* [Your task]: Once the pictures are set aside, transcribe the remaining data exactly.
==== Information supplied ====
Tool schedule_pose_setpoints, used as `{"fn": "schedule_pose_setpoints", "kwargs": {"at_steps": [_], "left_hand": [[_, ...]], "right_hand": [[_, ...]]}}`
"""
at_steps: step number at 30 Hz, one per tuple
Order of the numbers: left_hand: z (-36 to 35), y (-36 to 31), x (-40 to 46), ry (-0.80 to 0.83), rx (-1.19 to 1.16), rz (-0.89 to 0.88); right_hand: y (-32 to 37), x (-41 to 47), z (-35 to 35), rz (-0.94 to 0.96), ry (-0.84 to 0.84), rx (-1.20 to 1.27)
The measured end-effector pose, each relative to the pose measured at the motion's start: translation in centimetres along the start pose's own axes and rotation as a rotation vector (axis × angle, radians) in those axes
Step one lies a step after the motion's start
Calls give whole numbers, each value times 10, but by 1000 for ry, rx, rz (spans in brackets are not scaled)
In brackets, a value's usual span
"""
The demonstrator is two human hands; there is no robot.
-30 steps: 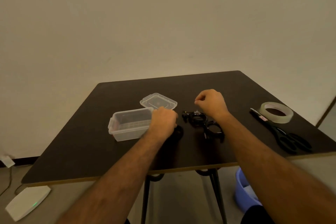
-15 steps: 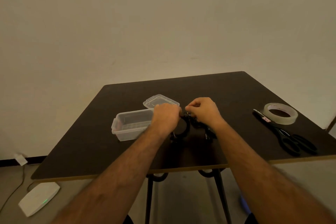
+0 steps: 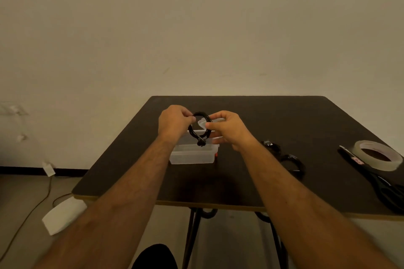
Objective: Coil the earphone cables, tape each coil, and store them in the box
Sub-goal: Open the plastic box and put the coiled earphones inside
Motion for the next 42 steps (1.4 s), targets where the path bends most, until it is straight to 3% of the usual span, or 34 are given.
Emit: {"fn": "schedule_pose_setpoints", "kwargs": {"at_steps": [4, 8, 17, 28, 33, 42], "left_hand": [[6, 45, 5, 9, 1, 127], [-3, 71, 5, 56, 201, 167], [-21, 54, 4, 142, 730, 59], [-26, 49, 2, 188, 771, 69], [-43, 1, 0, 118, 565, -62], [-152, -121, -27, 300, 327, -370]], "right_hand": [[-5, 27, -28, -59, -66, -163], [-13, 46, -46, -87, -97, -453], [-25, 62, -68, -134, -9, -1001], [-14, 54, -76, 11, -21, -1103], [14, 37, -8, 39, -180, -1022], [-28, -30, 192, -293, -373, -1038]]}}
Point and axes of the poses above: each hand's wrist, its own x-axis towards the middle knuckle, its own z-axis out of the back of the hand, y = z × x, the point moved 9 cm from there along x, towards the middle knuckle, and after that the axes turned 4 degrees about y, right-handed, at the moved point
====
* [Exercise response]:
Tool schedule_pose_setpoints, used as `{"fn": "schedule_pose_setpoints", "kwargs": {"at_steps": [_], "left_hand": [[_, ...]], "right_hand": [[_, ...]]}}`
"""
at_steps: step number at 30 Hz, one per tuple
Order of the numbers: left_hand: z (-36 to 35), y (-36 to 31), x (-40 to 46), ry (-0.80 to 0.83), rx (-1.19 to 1.16), rz (-0.89 to 0.88); right_hand: y (-32 to 37), x (-41 to 47), z (-35 to 35), rz (-0.94 to 0.96), ry (-0.84 to 0.84), rx (-1.20 to 1.27)
The measured end-effector pose, each relative to the pose measured at the motion's start: translation in centimetres along the start pose's own axes and rotation as a rotation vector (axis × angle, radians) in those axes
Step one lies a step after the motion's start
Calls give whole numbers, each value times 10, but by 1000 for ry, rx, rz (spans in brackets are not scaled)
In brackets, a value's usual span
"""
The demonstrator is two human hands; there is no robot.
-30 steps: 
-15 steps: 
+0 steps: 
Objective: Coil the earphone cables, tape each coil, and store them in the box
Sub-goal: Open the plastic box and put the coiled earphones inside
Motion for the next 42 steps (1.4 s), targets where the path bends most, until it is straight to 3% of the usual span, or 34 are given.
Emit: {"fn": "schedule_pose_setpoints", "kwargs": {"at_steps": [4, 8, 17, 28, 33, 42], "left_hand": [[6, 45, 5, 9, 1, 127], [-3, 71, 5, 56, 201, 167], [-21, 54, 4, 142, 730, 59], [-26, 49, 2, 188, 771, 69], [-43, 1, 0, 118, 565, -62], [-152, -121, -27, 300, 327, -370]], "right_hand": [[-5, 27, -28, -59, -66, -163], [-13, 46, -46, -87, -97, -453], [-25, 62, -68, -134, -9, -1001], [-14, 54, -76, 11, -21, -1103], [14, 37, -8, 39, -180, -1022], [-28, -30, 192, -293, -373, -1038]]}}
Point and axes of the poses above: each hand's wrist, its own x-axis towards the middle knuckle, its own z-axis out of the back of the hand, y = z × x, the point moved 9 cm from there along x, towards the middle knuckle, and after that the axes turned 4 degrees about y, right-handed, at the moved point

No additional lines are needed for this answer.